After the surgery that removed
a substantial part of a lung and part of his esophagus, Draper
began the long rehabilitation process that continues today.
He said he received nourishment through a feeding tube for
about 25 weeks and that doctors gave him a 20 percent chance
of survival. He is cancer-free now but has been told there’s
a significant chance of the disease reoccurring.
“So
I sold my business here in Waco and up in Dallas and retired,” he
said. “The VA gave me 100 percent
disability, but they kind of made it not Agent Orange-related,
if you know what I mean. But that’s okay. I’m
not complaining. I just want other people who don’t
feel well to have it checked out. The only reason I found
out about it was that 16 or 17 guys from my ship died of
cancer. Back in those days, we didn’t realize the dangers
of asbestos and some of the chemicals we were using. I’m
not complaining, just living with the cards I was dealt and
trying to survive.”
It took eight months of hospitalization
and rehab to recover from the surgery. By then, the forced
retirement struck Draper as particularly frustrating.
“When
you’re home alone, it’s just you
and Perry Mason, you know?” he said. “One day
I had worked for 24 years, and the next day I could sleep
in and do anything I wanted. I didn’t have a job to
go to. But I missed the people.
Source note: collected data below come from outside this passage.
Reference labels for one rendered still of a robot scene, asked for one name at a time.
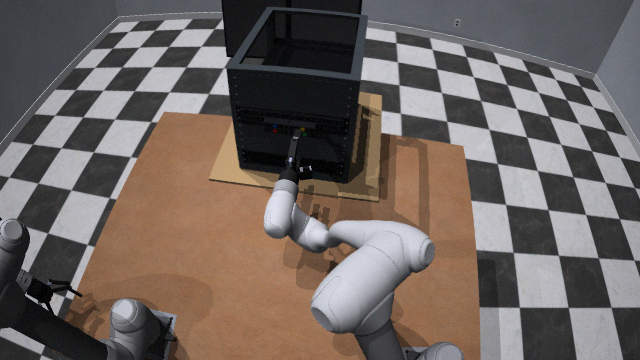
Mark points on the dark grey metal rack frame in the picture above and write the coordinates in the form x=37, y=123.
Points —
x=309, y=88

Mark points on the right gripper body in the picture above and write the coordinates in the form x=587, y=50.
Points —
x=290, y=174

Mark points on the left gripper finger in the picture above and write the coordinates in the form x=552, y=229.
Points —
x=48, y=304
x=68, y=286

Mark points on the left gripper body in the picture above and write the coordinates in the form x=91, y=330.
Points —
x=38, y=289

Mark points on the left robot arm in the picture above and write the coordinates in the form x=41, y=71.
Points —
x=134, y=324

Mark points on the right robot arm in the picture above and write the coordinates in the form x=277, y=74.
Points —
x=358, y=294

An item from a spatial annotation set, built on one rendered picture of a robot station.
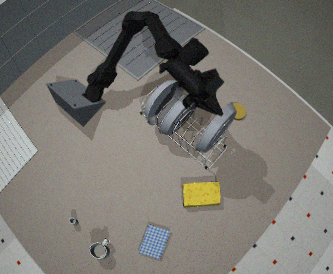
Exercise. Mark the grey tiled backsplash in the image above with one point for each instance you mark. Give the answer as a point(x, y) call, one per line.
point(30, 28)

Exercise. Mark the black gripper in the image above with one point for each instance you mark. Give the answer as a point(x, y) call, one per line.
point(194, 85)

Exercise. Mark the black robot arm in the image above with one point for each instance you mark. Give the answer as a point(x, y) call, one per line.
point(192, 54)

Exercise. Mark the yellow sponge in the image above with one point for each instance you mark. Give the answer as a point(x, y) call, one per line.
point(201, 194)

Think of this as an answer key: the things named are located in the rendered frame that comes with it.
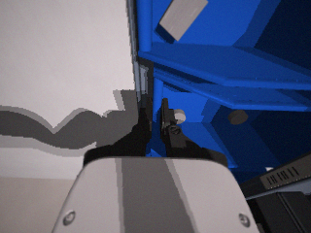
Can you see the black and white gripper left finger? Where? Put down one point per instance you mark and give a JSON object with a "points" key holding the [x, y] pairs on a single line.
{"points": [[132, 144]]}

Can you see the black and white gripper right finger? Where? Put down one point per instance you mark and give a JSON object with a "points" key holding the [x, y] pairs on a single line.
{"points": [[179, 145]]}

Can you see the grey rectangular block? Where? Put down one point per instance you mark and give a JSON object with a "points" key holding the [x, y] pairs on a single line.
{"points": [[179, 15]]}

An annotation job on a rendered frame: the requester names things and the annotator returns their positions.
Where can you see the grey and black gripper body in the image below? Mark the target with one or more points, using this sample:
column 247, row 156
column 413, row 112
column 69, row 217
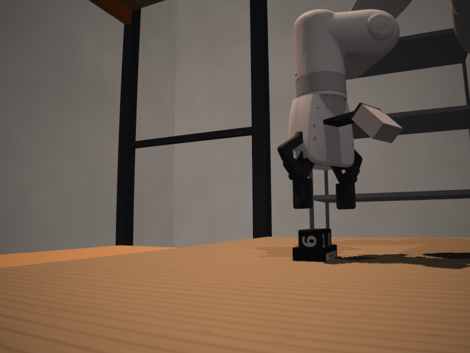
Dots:
column 326, row 145

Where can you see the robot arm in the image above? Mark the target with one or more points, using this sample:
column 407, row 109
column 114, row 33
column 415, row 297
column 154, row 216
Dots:
column 332, row 47

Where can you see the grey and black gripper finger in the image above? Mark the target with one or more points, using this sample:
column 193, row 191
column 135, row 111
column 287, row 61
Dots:
column 345, row 189
column 299, row 171

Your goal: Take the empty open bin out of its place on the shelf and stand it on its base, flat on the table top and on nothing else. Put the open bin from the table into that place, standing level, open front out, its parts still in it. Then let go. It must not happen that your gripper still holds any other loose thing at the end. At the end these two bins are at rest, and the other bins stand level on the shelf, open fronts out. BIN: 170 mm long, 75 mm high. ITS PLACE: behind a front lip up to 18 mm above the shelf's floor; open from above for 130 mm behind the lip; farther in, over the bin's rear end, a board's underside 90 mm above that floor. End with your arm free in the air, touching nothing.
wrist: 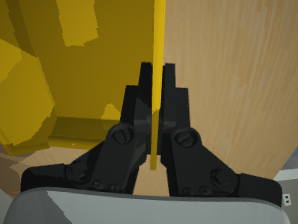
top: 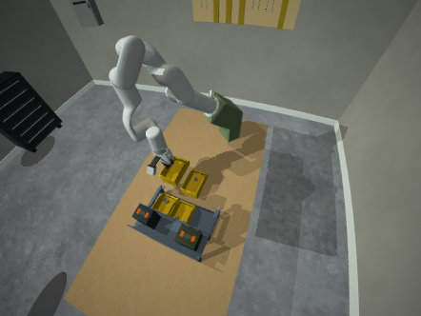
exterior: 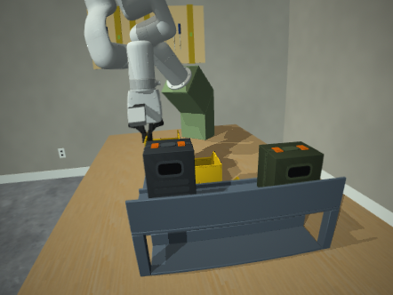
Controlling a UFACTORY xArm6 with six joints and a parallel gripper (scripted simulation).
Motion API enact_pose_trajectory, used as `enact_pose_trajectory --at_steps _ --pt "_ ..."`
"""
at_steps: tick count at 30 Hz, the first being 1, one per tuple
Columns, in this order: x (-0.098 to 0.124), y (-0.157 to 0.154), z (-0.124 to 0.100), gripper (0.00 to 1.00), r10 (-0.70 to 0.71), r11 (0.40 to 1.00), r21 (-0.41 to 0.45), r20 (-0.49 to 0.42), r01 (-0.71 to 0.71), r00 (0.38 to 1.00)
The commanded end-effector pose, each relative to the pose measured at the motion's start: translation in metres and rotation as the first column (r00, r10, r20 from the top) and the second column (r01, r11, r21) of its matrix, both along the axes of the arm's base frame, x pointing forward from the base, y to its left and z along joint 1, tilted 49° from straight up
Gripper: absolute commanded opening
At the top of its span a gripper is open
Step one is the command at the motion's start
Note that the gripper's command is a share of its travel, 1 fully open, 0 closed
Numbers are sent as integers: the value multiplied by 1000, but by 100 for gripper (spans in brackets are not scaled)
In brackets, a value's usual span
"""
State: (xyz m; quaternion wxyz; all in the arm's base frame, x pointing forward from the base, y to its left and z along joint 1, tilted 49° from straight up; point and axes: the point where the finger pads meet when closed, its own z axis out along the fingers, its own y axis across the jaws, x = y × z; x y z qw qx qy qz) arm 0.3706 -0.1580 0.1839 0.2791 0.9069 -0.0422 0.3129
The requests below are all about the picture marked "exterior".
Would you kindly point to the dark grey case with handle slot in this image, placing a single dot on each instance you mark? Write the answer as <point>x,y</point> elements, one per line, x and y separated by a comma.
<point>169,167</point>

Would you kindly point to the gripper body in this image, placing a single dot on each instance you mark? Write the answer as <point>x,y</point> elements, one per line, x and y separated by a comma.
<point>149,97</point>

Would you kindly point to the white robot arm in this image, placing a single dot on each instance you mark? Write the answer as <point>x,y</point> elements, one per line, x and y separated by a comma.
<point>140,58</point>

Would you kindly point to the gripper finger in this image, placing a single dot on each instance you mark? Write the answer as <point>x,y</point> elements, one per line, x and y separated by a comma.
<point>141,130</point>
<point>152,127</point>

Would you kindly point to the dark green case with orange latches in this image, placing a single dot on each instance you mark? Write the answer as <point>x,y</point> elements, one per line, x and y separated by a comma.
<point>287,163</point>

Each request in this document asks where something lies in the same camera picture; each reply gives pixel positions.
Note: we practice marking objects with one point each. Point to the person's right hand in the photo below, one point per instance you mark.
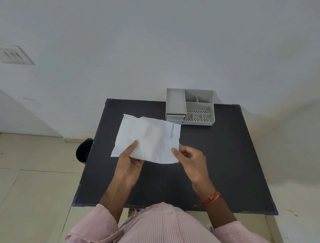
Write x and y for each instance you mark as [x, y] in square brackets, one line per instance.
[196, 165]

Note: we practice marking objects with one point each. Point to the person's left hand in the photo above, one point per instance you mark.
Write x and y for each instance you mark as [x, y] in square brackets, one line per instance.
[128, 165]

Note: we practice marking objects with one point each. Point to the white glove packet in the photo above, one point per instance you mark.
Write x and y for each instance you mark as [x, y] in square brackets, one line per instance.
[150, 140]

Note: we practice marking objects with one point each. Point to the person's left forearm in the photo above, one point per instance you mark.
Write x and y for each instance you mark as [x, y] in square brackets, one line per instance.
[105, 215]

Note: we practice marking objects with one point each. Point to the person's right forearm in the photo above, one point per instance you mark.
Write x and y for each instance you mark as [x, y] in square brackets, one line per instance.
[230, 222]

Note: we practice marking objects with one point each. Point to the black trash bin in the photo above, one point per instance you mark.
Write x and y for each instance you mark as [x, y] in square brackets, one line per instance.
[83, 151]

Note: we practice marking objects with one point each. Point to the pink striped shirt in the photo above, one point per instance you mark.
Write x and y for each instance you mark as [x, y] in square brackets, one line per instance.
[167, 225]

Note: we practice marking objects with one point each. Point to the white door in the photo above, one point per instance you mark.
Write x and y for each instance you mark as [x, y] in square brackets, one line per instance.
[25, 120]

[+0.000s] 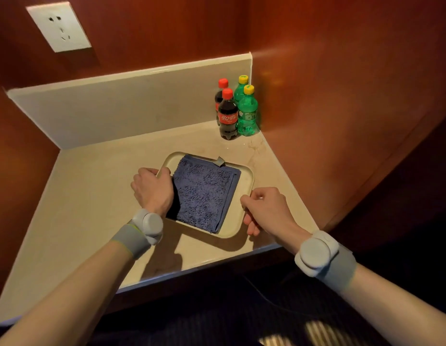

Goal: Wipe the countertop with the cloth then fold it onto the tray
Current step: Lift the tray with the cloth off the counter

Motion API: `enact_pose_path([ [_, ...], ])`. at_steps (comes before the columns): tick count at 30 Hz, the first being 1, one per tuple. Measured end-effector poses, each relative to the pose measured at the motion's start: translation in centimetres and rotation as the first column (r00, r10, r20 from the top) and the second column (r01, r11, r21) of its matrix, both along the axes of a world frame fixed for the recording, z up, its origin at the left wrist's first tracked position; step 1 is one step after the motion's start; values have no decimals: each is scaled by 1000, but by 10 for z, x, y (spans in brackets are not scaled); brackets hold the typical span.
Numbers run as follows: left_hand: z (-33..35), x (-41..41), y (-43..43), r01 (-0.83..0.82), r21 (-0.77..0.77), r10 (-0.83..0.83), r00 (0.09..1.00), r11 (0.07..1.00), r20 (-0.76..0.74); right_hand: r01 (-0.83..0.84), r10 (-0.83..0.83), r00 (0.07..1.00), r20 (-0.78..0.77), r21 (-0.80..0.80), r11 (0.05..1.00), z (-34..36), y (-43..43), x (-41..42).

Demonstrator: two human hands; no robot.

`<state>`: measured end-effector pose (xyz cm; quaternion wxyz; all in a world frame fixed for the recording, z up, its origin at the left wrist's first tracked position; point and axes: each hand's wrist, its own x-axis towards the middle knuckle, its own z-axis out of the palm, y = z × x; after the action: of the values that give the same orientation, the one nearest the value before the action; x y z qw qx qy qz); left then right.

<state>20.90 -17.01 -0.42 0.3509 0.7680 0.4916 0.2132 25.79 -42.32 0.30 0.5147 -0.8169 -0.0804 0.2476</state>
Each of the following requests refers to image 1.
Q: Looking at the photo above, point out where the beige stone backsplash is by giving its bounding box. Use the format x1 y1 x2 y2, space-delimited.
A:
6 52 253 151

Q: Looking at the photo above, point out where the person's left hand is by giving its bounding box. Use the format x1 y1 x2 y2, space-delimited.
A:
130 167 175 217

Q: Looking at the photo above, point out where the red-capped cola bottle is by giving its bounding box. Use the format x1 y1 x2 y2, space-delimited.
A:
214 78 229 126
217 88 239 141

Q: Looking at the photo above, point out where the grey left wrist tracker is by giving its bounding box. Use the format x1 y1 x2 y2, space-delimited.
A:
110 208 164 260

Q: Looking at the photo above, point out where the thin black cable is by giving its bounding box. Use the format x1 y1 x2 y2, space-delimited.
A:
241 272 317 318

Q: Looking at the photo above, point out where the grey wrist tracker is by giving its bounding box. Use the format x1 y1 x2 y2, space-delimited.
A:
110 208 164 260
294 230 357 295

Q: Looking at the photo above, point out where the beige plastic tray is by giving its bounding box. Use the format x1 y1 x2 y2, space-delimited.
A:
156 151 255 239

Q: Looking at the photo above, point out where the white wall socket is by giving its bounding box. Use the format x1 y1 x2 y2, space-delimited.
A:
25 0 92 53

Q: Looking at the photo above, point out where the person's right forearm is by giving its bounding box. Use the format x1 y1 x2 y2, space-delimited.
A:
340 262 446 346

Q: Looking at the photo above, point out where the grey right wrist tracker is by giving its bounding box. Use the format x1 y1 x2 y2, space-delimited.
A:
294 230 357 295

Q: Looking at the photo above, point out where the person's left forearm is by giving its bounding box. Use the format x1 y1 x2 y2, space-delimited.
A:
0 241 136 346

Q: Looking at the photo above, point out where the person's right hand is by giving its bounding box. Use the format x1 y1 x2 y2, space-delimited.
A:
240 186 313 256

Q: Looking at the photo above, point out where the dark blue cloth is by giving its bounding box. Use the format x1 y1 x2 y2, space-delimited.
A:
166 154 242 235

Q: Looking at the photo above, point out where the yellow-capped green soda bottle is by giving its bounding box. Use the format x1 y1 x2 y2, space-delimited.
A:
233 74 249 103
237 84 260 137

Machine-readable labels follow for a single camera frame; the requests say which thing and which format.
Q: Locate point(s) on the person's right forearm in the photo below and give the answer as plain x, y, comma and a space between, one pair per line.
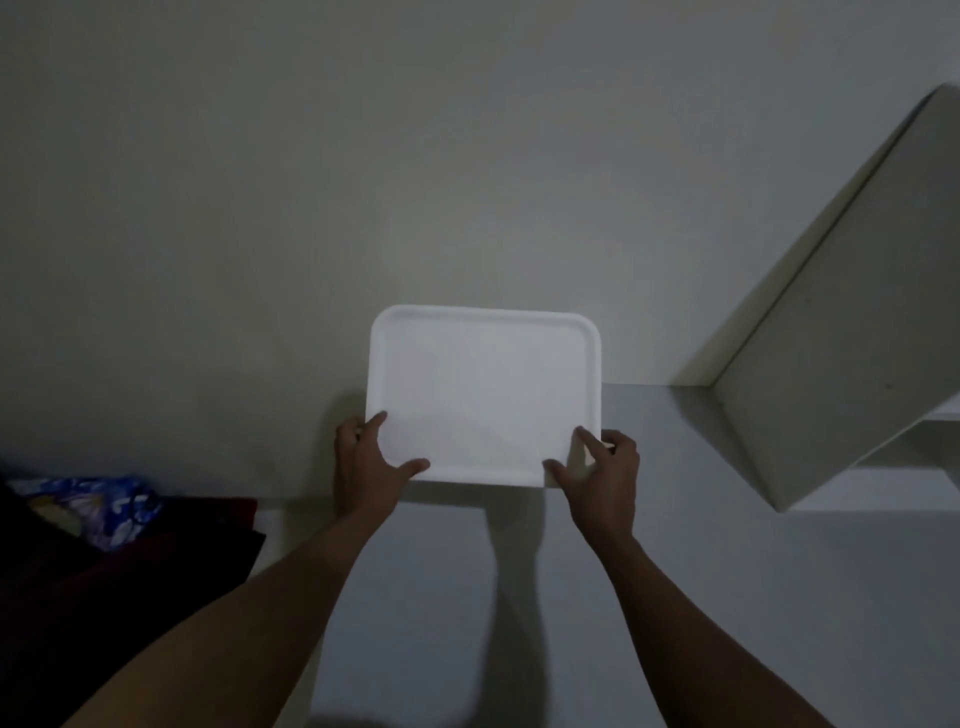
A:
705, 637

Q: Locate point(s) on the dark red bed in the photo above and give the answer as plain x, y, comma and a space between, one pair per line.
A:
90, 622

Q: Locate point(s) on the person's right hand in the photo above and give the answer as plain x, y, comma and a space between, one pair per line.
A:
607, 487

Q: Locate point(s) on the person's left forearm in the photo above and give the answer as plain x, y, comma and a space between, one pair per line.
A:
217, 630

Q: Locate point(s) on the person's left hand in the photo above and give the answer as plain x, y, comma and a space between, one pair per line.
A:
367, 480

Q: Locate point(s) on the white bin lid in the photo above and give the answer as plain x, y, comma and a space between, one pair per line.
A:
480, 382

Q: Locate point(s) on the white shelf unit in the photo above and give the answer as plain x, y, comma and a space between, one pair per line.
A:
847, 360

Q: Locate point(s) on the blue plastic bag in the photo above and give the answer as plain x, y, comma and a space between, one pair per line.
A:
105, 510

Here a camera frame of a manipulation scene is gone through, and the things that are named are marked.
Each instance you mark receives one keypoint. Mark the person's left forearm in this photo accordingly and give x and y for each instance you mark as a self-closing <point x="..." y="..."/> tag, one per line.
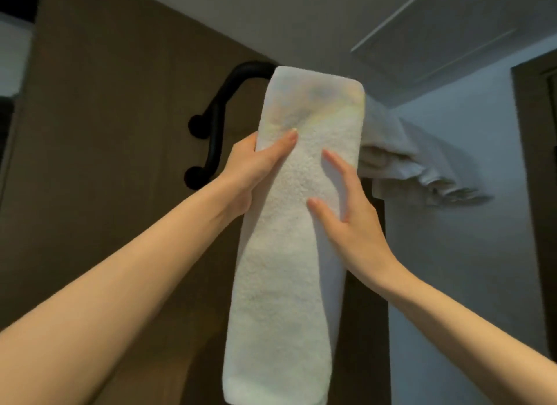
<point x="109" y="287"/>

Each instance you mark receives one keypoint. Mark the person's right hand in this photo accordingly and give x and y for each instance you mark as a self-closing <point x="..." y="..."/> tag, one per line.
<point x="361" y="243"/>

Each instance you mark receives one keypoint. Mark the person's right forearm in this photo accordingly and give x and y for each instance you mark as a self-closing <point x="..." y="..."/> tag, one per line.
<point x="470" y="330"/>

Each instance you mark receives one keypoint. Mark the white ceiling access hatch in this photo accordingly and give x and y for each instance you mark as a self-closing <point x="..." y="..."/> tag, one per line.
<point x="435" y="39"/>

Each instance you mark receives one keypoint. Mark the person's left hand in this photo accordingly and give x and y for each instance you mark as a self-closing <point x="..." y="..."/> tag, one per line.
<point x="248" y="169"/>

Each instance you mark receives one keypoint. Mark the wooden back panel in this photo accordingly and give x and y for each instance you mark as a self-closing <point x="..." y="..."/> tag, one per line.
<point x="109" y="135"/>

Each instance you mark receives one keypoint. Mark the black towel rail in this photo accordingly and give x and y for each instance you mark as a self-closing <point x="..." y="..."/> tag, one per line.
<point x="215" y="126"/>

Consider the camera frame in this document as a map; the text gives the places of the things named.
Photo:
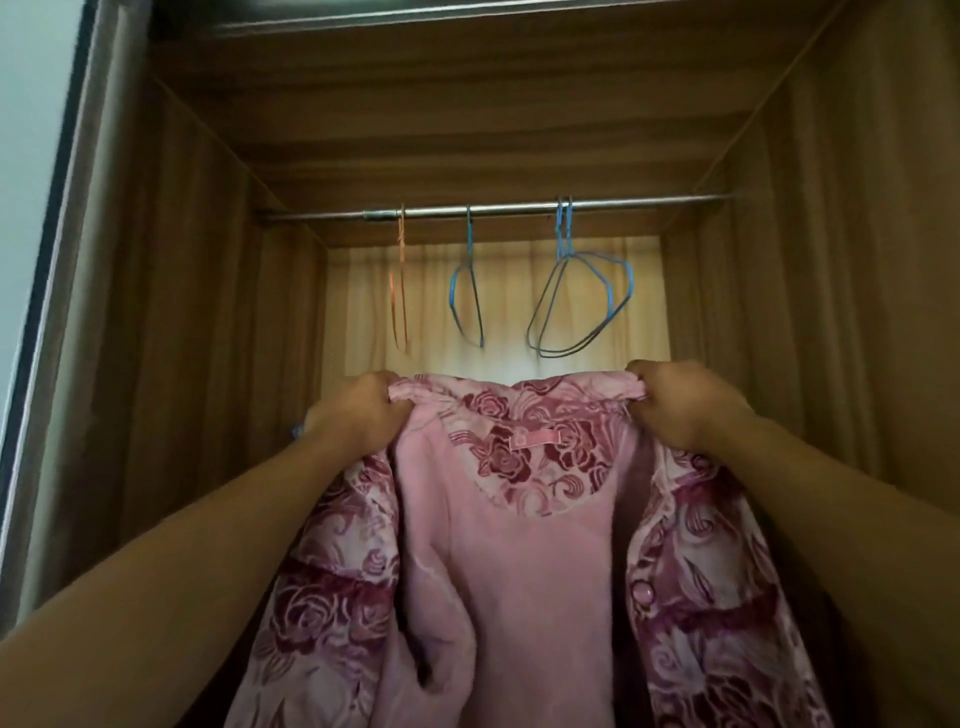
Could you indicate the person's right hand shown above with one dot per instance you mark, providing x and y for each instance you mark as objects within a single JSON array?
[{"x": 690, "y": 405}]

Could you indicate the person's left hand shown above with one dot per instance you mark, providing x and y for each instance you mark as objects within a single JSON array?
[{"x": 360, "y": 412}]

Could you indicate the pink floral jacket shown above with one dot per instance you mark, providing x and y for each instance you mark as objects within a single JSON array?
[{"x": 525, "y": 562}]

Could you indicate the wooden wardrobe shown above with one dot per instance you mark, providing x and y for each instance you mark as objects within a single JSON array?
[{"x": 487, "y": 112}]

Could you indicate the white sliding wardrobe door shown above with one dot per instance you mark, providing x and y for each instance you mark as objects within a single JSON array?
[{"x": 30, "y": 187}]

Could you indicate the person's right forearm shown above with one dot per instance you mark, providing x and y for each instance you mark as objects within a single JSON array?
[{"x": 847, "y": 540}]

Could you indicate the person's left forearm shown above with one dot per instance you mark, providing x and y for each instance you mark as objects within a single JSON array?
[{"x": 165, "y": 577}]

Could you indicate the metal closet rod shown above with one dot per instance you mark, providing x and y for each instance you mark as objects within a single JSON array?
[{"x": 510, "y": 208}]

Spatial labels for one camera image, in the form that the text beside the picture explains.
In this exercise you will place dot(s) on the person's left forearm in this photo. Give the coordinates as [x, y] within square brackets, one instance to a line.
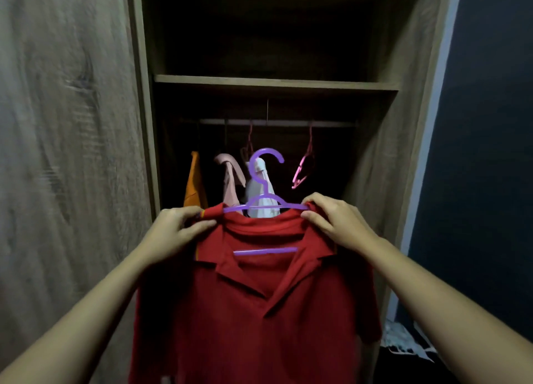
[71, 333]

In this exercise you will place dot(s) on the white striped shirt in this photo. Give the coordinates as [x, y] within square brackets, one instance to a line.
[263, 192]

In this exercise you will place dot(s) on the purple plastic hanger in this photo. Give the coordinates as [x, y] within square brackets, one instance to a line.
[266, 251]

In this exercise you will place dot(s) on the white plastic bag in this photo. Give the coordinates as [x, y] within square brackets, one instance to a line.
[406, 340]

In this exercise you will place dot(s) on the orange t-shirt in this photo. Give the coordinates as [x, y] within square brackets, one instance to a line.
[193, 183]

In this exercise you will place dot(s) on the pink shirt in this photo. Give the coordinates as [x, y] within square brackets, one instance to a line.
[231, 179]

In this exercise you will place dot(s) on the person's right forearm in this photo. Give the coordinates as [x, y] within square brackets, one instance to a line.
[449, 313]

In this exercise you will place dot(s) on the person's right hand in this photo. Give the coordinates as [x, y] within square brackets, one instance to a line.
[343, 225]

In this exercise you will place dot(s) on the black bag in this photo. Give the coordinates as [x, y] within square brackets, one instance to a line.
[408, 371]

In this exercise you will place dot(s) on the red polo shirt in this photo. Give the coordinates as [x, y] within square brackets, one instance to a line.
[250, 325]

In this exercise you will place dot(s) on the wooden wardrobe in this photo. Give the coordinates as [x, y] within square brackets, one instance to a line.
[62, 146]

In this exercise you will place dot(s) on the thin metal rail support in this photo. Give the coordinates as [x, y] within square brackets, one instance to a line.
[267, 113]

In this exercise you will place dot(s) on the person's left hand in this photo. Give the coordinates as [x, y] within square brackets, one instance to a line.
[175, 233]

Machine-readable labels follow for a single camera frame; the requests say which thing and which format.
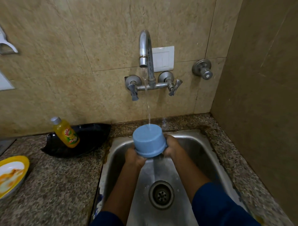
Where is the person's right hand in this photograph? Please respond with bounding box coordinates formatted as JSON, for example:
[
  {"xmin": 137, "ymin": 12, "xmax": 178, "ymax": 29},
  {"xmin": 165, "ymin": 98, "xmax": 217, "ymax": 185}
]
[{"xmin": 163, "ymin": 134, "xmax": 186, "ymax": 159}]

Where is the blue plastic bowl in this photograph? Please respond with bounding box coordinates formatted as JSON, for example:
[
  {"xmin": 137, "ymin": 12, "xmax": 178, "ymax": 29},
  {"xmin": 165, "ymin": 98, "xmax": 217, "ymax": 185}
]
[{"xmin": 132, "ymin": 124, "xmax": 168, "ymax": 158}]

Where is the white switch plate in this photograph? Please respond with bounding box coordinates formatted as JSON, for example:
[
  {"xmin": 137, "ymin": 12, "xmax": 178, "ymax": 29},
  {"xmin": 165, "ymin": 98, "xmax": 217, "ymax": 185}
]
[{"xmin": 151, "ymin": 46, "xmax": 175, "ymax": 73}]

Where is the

I missed the shop and talking
to people.”
Then one day an old friend, Benny Bridger,
owner of Benny’s
Hog Shed, a Harley-Davidson shop in Waco, made a suggestion: “Let’s
build this thing and run it on August 11.”
Draper said, “Do
you think we can?”
Bridger replied, “We can if
we work together.”
So began the American Eagle Racing
Team.
Bridger would be the crew chief, supervising the building
of the vehicle and the other myriad details involved in such
a venture. They have been working on the car about four years.
“When
you work on a vehicle that’s this complicated,
you have to have one person who’s in charge and who
has a sense of what it’s going to look like at the
very end,” Draper said.
Involved in racing for nearly
a quarter of a century, Draper soon started going to Benny’s
Hog Shed every morning after his hour of cancer surgery rehab. “At
first, I’d go over there and do maybe four bolts a
day,” he
said. “Then I started doing more. Benny did me a big
favor by letting me work down there every day.”
He feels
comfortable in the car. The surgeons told him he’d
never be in the same physical shape he was before the surgery,
and he says they were right. He tires easily now. But he’s
confident he can control the car and feels well protected
inside of it.
“I picked this vehicle because I can control
it,” he
said. “You sit inside. You’re protected. I put
a high booster motor in this thing, and it doesn’t
weigh very much.” He says the race team is “psyched” for
Bonneville and that they’ve had the engine up and running
and everything looks good.
“My job is to drive it to
the best of my ability,” Draper
said. “I’m not scared of it.” When asked
if there might be room on the car for a VVA sticker, he said, “Hell,
yes!”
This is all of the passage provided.